Paul’s letter to the Roman church starts in chapter 1 with a Word about unsaved society at large.  He talks about the results of rejecting the true knowledge of Jesus Christ.

As we enter chapter 2, Paul shifts a little and starts speaking directly to those in the godless world around us.  That’s who the apostle is speaking to in verses 1 through 16.

You, therefore, have no excuse, you who pass judgment on someone else, for at whatever point you judge the other, you are condemning yourself, because you who pass judgment do the same things.  Now we know that God’s judgment against those who do such things is based on truth.

Romans 2:1-2

Let me repeat myself.  This passage was not written to believers.  It is a Word to the unsaved.  He’s explaining the foolishness of ungodly people judging one another.

I know of believers who were living sinful lives.  Then a concerned brother or sister comes to them and tries to help restore them.  The sinning believer immediately quotes this verse and says, “The Bible says not to judge, so stop judging me.”

A quick look at Paul’s other letters will show the fallacy of this remark.

Even though I am not physically present, I am with you in spirit. And I have already passed judgment on the one who did this, just as if I were present.

1 Corinthians 5:3

This was concerning a believer in the Corinthian church who was involved in an affair with someone else’s wife.  Look at what Paul also said.

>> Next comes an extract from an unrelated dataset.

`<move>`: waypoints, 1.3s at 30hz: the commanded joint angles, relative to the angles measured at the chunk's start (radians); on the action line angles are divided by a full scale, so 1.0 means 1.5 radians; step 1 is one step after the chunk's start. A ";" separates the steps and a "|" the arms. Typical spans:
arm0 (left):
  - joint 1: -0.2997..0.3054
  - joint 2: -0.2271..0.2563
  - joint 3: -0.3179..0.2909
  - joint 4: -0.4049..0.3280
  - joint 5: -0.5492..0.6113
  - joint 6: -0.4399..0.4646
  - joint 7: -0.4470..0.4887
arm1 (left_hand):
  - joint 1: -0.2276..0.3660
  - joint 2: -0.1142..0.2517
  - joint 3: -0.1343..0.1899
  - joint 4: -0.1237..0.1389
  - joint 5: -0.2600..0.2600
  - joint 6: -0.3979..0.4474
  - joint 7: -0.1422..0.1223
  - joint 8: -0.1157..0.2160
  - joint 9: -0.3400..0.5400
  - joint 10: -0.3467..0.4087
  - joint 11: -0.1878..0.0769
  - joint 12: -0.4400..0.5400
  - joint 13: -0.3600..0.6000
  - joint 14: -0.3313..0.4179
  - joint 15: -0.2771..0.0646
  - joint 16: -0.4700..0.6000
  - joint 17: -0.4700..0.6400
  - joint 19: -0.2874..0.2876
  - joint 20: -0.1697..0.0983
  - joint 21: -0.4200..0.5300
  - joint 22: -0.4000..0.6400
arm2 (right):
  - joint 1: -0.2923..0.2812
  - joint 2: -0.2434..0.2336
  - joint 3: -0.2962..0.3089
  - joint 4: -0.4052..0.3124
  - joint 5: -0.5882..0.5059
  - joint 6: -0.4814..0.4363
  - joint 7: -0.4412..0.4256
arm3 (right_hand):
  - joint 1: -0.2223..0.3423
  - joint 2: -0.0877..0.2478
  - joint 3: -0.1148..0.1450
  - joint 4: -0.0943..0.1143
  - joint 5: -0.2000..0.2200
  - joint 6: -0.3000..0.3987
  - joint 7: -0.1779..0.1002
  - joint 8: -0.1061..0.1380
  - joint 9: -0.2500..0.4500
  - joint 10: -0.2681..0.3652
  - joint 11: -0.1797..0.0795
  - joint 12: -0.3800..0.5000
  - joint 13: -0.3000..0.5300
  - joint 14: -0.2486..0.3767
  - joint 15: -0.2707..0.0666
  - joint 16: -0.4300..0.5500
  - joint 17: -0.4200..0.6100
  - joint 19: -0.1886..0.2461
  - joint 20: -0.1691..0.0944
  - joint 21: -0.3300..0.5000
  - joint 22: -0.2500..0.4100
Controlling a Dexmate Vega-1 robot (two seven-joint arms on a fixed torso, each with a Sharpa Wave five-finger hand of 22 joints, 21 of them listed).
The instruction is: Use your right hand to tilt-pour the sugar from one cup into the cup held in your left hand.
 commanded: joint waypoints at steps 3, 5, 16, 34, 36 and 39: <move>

What business is it of mine to judge those outside the church?  Are you not to judge those inside?  God will judge those outside. “Expel the wicked man from among you.”

1 Corinthians 5:12-13

The fact is, believers are supposed to judge the actions of other believers.  In that way we can lovingly warn them of the result of what they’re doing.

What I’m not supposed to judge is your motives.  I don’t know what you’re thinking.  So I’m not to judge you based upon what I perceive your intentions are.

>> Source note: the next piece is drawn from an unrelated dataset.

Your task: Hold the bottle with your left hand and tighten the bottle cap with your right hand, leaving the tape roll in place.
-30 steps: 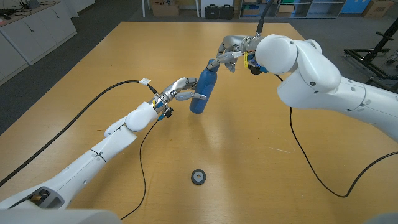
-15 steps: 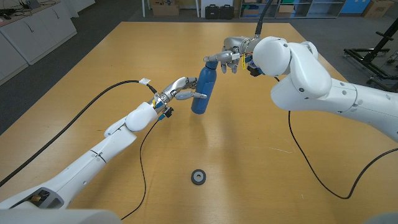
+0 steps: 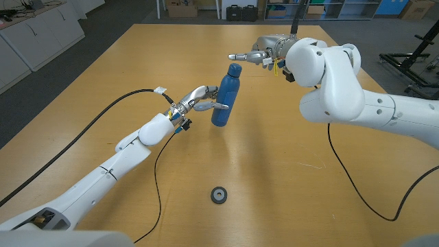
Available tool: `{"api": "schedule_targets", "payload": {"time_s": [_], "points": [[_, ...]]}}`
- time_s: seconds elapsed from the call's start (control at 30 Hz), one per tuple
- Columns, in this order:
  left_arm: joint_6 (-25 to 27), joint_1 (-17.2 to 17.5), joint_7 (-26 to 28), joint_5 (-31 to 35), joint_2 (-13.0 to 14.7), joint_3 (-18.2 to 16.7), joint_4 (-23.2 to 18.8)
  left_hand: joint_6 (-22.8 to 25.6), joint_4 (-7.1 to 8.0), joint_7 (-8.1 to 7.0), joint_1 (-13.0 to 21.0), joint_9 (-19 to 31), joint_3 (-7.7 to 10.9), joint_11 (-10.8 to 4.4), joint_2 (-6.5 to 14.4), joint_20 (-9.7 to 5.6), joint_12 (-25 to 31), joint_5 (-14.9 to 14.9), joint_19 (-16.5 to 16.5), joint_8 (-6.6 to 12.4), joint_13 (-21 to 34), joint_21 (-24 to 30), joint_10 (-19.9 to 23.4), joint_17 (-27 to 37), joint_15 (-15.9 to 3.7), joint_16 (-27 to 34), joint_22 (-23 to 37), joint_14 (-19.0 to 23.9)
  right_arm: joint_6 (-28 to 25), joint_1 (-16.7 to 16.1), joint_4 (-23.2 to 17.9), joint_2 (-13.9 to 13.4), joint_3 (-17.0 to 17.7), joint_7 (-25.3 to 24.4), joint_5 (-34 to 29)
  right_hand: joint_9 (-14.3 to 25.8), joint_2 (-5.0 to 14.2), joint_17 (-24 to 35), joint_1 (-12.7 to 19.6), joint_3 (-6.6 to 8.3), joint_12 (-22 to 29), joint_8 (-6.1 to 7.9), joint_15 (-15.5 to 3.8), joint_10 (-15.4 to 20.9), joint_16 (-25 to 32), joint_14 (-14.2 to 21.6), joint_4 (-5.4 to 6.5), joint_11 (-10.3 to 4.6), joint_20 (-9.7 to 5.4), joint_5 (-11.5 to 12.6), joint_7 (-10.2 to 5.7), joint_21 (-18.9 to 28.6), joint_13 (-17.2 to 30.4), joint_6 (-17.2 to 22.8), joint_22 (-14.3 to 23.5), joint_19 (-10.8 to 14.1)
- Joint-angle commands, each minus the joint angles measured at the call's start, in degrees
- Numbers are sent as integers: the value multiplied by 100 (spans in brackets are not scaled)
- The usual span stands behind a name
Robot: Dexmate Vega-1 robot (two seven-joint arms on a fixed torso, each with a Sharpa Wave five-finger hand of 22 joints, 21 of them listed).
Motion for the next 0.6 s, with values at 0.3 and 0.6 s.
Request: {"api": "schedule_targets", "payload": {"time_s": [0.3,0.6], "points": [[79,75,15,-15,38,-29,-87,1040,627,-958,640,-3,602,-496,847,-669,41,40,42,48,33,1,487,20,-868,-5,12,5,2679,-2222,449,18,3594,-1542,3906,139,290,-204,1596,582,-294,-84,-314,-212,-475,-981,-856,-536,313,165,-571,-555,-206,2,-2,-1147],[79,79,20,-10,54,-41,-115,1030,629,-943,631,-2,604,-484,847,-658,39,41,36,40,38,-4,484,21,-866,-7,12,0,3068,-2152,669,-154,3616,-1851,4401,169,379,-262,1920,749,-241,21,-542,171,-367,-750,-975,-909,296,207,-916,-570,-250,365,1,-1084]]}}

Also, we’re not to judge the lives of the unsaved people around us.  Sinners are going to sin.  It’s not our job to tell them that what they’re doing is wrong.

For the most part, the unsaved know that there’s something wrong with their lives.  What they need to hear is the love, forgiveness, and salvation that are only found in the Gospel of Jesus Christ.

Too often the church is accused, and rightly so, of preaching a word of condemnation.  On the contrary, my place is to preach the Good News of Christ.  That’s what will draw people to the cross.

Getting back to the verse in Romans above, Paul points out the foolishness of what goes on in the world.  It’s full of people who are condemning one another.  He says that when they pass judgment on someone, they’re actually giving themselves a guilty verdict.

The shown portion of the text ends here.